# Exercise goal
Type the entries out once more. Match them exactly.

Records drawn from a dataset
***

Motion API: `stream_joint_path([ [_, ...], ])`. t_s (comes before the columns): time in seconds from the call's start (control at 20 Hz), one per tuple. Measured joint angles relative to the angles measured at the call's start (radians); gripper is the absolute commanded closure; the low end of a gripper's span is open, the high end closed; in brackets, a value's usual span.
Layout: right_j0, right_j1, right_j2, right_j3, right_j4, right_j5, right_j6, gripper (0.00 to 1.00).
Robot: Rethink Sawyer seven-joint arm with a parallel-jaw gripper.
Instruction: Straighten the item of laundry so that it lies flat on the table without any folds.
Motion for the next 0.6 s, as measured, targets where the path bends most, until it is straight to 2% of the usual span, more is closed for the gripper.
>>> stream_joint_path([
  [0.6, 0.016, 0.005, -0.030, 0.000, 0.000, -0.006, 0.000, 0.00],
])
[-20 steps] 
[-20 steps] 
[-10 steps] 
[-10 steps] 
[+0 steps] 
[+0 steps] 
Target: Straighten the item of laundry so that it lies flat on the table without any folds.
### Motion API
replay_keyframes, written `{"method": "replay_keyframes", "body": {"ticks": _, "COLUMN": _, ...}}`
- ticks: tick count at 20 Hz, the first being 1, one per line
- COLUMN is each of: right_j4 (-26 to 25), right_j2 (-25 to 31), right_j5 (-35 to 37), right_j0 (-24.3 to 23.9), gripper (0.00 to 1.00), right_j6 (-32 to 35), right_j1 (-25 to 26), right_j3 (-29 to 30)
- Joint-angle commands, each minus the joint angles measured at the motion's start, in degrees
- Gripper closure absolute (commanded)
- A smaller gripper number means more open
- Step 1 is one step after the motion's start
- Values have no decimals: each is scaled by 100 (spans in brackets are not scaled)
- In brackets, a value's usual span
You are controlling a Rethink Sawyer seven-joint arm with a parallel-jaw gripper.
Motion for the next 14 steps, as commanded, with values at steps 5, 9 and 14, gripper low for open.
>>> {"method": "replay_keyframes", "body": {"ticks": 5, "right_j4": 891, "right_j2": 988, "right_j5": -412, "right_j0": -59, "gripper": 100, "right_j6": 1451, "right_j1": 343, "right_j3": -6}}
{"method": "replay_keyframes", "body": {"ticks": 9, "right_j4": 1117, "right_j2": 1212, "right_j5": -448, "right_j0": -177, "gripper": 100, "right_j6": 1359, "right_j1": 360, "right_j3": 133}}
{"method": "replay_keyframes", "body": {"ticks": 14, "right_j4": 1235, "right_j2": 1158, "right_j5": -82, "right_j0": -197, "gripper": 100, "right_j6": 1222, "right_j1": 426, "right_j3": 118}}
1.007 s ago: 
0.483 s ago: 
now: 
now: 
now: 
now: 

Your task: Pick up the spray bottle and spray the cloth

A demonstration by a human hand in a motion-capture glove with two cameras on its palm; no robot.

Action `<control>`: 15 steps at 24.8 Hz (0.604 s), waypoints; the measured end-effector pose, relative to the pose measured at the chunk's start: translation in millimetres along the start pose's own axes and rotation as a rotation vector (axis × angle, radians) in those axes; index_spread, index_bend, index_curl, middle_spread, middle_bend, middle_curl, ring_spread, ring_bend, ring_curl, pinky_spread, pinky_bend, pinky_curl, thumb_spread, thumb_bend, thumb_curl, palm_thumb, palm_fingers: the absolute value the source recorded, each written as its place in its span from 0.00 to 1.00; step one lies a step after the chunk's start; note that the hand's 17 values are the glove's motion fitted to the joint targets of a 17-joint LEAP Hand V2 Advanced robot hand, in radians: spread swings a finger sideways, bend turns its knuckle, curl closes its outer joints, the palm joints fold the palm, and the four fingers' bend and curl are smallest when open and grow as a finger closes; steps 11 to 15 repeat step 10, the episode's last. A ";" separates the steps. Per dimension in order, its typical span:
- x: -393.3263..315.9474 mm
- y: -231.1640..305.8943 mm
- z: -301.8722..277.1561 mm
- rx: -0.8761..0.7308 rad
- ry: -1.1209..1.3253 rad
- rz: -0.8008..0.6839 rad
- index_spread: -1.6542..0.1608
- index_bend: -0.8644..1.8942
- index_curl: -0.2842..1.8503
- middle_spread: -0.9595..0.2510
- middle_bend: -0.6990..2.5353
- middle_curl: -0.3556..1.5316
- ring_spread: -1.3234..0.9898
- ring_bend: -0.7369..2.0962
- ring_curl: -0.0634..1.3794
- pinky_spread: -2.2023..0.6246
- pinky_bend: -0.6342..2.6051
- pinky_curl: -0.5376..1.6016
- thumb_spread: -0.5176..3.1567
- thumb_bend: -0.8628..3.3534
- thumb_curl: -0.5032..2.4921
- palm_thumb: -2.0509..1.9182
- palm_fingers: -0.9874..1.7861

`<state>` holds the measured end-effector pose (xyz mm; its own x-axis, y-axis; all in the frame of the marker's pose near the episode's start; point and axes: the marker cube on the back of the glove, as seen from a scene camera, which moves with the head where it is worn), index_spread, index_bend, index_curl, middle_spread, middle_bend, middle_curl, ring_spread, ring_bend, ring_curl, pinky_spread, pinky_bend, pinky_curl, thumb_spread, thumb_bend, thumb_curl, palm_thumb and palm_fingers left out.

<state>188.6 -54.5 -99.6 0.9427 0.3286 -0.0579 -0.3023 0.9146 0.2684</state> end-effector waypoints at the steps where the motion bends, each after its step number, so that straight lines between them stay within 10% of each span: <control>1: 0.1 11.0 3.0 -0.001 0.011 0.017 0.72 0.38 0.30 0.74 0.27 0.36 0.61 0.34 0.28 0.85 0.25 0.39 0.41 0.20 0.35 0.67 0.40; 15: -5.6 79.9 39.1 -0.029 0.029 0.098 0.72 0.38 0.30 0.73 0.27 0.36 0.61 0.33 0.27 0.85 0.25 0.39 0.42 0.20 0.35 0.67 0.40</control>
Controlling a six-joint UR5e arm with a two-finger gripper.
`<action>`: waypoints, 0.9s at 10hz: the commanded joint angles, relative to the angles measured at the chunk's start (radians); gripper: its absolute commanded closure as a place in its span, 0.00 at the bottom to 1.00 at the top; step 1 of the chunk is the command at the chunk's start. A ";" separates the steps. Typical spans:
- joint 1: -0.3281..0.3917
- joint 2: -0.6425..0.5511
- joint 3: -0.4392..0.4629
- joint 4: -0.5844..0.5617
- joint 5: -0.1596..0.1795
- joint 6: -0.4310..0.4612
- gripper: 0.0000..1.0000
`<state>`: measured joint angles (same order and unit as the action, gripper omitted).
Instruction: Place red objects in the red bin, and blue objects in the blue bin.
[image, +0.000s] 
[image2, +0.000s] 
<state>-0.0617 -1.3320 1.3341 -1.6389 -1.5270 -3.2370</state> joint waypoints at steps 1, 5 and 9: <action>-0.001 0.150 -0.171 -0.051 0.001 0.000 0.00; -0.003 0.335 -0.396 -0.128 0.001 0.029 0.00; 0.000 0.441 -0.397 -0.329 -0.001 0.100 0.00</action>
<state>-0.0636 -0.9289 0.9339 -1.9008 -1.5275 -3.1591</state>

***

# Solution
Motion API: `stream_joint_path([ [_, ...], ])`. t_s (comes before the columns): time in seconds from the call's start (control at 20 Hz), one per tuple. Measured joint angles relative to the angles measured at the call's start (radians); gripper is the absolute commanded closure; the low end of a gripper's span is open, the high end closed; in brackets, a value's usual span.
Layout: right_j0, right_j1, right_j2, right_j3, right_j4, right_j5, right_j6, gripper (0.00 to 1.00).
Robot: Rethink Sawyer seven-joint arm with a parallel-jaw gripper.
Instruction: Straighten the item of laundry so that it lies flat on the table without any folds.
Motion for the next 0.6 s, as measured, targets where the path bends most, until it is straight to 2% of the usual span, more is closed for the gripper.
>>> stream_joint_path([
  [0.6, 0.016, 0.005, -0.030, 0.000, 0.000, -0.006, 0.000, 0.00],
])
[-20 steps] 
[-20 steps] 
[-10 steps] 
[-10 steps] 
[+0 steps] 
[+0 steps] 
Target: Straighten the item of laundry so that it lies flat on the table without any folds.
### Motion API
replay_keyframes, written `{"method": "replay_keyframes", "body": {"ticks": _, "COLUMN": _, ...}}`
- ticks: tick count at 20 Hz, the first being 1, one per line
- COLUMN is each of: right_j4 (-26 to 25), right_j2 (-25 to 31), right_j5 (-35 to 37), right_j0 (-24.3 to 23.9), gripper (0.00 to 1.00), right_j6 (-32 to 35), right_j1 (-25 to 26), right_j3 (-29 to 30)
- Joint-angle commands, each minus the joint angles measured at the motion's start, in degrees
- Gripper closure absolute (commanded)
- A smaller gripper number means more open
- Step 1 is one step after the motion's start
- Values have no decimals: each is scaled by 100 (spans in brackets are not scaled)
- In brackets, a value's usual span
You are controlling a Rethink Sawyer seven-joint arm with a parallel-jaw gripper.
Motion for the next 14 steps, as commanded, with values at steps 5, 9 and 14, gripper low for open.
>>> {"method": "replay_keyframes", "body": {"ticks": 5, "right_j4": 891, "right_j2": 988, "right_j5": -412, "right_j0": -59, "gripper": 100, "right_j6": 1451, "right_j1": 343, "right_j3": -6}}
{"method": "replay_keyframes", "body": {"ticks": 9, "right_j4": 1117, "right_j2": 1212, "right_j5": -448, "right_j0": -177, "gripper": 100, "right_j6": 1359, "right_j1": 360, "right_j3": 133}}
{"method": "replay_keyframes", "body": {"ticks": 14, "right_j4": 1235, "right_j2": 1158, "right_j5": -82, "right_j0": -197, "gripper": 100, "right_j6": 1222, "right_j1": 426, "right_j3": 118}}
1.007 s ago: 
0.483 s ago: 
now: 
now: 
now: 
now: 

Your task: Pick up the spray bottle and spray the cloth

A demonstration by a human hand in a motion-capture glove with two cameras on its palm; no robot.

Action `<control>`: 15 steps at 24.8 Hz (0.604 s), waypoints; the measured end-effector pose, relative to the pose measured at the chunk's start: translation in millimetres along the start pose's own axes and rotation as a rotation vector (axis × angle, radians) in those axes; index_spread, index_bend, index_curl, middle_spread, middle_bend, middle_curl, ring_spread, ring_bend, ring_curl, pinky_spread, pinky_bend, pinky_curl, thumb_spread, thumb_bend, thumb_curl, palm_thumb, palm_fingers: the absolute value the source recorded, each written as its place in its span from 0.00 to 1.00; step one lies a step after the chunk's start; note that the hand's 17 values are the glove's motion fitted to the joint targets of a 17-joint LEAP Hand V2 Advanced robot hand, in radians: spread swings a finger sideways, bend turns its knuckle, curl closes its outer joints, the palm joints fold the palm, and the four fingers' bend and curl are smallest when open and grow as a finger closes; steps 11 to 15 repeat step 10, the episode's last. A ";" separates the steps. Per dimension in order, its typical span:
- x: -393.3263..315.9474 mm
- y: -231.1640..305.8943 mm
- z: -301.8722..277.1561 mm
- rx: -0.8761..0.7308 rad
- ry: -1.1209..1.3253 rad
- rz: -0.8008..0.6839 rad
- index_spread: -1.6542..0.1608
- index_bend: -0.8644..1.8942
- index_curl: -0.2842..1.8503
- middle_spread: -0.9595..0.2510
- middle_bend: -0.6990..2.5353
- middle_curl: -0.3556..1.5316
- ring_spread: -1.3234..0.9898
- ring_bend: -0.7369..2.0962
- ring_curl: -0.0634..1.3794
- pinky_spread: -2.2023..0.6246
- pinky_bend: -0.6342..2.6051
- pinky_curl: -0.5376..1.6016
- thumb_spread: -0.5176..3.1567
- thumb_bend: -0.8628..3.3534
- thumb_curl: -0.5032..2.4921
- palm_thumb: -2.0509..1.9182
- palm_fingers: -0.9874..1.7861

`<state>` holds the measured end-effector pose (xyz mm; its own x-axis, y-axis; all in the frame of the marker's pose near the episode's start; point and axes: the marker cube on the back of the glove, as seen from a scene camera, which moves with the head where it is worn), index_spread, index_bend, index_curl, middle_spread, middle_bend, middle_curl, ring_spread, ring_bend, ring_curl, pinky_spread, pinky_bend, pinky_curl, thumb_spread, thumb_bend, thumb_curl, palm_thumb and palm_fingers left out.

<state>188.6 -54.5 -99.6 0.9427 0.3286 -0.0579 -0.3023 0.9146 0.2684</state> end-effector waypoints at the steps where the motion bends, each after its step number, so that straight lines between them stay within 10% of each span: <control>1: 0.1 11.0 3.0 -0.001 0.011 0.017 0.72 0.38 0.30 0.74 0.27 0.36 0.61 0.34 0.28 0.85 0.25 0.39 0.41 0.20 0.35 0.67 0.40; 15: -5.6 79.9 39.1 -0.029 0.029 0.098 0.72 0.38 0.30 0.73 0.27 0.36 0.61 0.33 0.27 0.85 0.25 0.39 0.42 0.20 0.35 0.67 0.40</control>
Controlling a six-joint UR5e arm with a two-finger gripper.
`<action>`: waypoints, 0.9s at 10hz: the commanded joint angles, relative to the angles measured at the chunk's start (radians); gripper: its absolute commanded closure as a place in its span, 0.00 at the bottom to 1.00 at the top; step 1 of the chunk is the command at the chunk's start. A ";" separates the steps. Typical spans:
- joint 1: -0.3281..0.3917
- joint 2: -0.6425..0.5511
- joint 3: -0.4392..0.4629
- joint 4: -0.5844..0.5617
- joint 5: -0.1596..0.1795
- joint 6: -0.4310..0.4612
- gripper: 0.0000..1.0000
`<state>`: measured joint angles (same order and unit as the action, gripper omitted).
Instruction: Place red objects in the red bin, and blue objects in the blue bin.
[image, +0.000s] 
[image2, +0.000s] 
<state>-0.0617 -1.3320 1.3341 -1.6389 -1.5270 -3.2370</state> joint waypoints at steps 1, 5 and 9: <action>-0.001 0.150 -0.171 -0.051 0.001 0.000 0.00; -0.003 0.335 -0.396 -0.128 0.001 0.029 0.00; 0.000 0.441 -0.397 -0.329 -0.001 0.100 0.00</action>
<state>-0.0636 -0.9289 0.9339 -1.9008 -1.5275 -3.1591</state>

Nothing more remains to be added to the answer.